The methodology used for digital textual analysis assumes that texts acquire meaning not in isolation, but as part of a system, in other terms, a large corpus. In large digital textual corpora, elements can appear repeatedly but human reading might overlook because of focusing solely on detail and linearity. Macroanalysis, machine reading, or distant reading, in the words of Matthew Jockers, Stephen Ramsay, or Franco Moretti, brings in computational and algorithmic elements and applies quantitative methods that do not exclude qualitative approaches: computers process data firstly, and then (ideally) humans read and interpret it as text.
In this section, we offer some experiences in textual analysis using texts from our Digital Library: Relación de las cosas sucedidas en el Río de la Plata by Pero Hernández, la Relación de un viaje al Río de la Plata buy Acarete du Biscay, La Argentina Manuscrita by Ruy Díaz de Guzmán, Argentina y la conquista del Río de la Plata Poema histórico by Martín del Barco Centenera, and Viaje al Río de la Plara de Ulrico Schmidel by Ulrico Schmidel.

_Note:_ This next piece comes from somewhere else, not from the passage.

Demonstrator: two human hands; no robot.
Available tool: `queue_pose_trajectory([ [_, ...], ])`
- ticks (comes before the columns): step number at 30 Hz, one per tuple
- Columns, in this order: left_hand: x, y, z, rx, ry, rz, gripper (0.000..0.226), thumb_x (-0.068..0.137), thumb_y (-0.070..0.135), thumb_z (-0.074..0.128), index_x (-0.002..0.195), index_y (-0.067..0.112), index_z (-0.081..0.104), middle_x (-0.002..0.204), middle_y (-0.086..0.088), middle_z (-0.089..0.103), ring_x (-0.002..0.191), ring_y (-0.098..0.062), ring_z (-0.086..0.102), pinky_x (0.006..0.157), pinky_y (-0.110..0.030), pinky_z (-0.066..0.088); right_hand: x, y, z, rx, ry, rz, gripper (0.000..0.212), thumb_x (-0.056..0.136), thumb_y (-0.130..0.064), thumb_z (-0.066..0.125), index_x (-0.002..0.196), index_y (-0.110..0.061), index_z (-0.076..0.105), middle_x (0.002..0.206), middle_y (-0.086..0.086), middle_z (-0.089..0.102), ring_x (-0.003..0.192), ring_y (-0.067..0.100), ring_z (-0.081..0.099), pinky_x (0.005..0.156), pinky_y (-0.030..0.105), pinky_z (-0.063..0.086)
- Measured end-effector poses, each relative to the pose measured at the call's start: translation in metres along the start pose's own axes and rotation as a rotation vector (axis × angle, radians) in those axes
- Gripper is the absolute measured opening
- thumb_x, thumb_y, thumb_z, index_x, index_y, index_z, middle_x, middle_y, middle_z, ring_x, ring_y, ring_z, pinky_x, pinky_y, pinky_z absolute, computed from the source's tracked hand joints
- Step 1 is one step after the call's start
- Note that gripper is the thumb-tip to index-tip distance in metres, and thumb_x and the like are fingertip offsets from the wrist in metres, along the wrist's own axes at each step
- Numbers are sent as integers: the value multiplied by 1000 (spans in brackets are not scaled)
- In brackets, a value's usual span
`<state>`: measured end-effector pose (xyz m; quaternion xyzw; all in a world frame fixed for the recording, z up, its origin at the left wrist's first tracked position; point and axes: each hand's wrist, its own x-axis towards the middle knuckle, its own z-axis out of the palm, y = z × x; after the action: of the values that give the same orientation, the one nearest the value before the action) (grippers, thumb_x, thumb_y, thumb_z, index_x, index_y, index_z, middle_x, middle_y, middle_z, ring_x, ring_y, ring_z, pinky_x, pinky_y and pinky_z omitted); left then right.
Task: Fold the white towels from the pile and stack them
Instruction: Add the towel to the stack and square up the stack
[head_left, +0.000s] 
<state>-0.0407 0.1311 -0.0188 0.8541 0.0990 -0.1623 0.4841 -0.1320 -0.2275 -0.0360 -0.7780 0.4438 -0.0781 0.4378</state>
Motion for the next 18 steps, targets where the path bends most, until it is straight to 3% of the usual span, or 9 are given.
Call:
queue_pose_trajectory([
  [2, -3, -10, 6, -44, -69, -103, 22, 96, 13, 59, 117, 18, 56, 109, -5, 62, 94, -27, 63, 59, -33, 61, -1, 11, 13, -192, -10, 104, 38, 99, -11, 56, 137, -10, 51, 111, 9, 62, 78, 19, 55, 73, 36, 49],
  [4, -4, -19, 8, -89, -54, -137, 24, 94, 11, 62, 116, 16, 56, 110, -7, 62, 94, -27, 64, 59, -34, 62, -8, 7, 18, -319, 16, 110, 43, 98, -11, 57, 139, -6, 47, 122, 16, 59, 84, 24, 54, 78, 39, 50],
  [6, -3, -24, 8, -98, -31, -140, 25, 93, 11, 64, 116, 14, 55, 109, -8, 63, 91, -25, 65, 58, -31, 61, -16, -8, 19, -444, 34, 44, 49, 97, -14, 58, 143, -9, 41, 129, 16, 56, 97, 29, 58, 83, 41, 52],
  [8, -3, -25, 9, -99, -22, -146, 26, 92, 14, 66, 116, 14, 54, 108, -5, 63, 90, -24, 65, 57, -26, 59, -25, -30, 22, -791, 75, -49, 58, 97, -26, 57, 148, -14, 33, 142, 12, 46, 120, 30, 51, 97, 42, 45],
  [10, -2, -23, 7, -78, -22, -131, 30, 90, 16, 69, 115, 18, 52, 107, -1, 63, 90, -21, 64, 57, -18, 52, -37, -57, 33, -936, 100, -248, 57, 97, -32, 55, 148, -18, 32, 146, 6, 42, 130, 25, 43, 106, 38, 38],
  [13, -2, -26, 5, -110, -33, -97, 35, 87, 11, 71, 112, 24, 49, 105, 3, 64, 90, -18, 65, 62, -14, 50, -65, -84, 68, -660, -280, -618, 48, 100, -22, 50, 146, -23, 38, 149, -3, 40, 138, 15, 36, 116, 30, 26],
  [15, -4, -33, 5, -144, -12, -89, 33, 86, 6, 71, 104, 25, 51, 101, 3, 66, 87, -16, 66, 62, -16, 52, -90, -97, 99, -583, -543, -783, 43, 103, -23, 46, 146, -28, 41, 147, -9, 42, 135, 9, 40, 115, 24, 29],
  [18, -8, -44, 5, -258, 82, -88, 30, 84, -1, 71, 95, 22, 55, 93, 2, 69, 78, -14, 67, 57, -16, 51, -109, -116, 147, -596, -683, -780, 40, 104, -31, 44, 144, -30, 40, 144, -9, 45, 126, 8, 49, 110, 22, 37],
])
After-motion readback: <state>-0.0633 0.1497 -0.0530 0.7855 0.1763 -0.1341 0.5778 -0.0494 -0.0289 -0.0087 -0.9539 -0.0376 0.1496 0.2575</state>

For a more in-depth macroanalytical reading, we invite you to consult this notebook.
Morphosyntactic Tagging
Morphosyntactic tagging is an automatic annotation process that assigns a grammatical category (or part of speech) to each token in a text. This technique allows for the visualization of syntactic dependencies or investigation of the correlation between a certain class of words and other discursive features, such as sentiment polarity or writing quality.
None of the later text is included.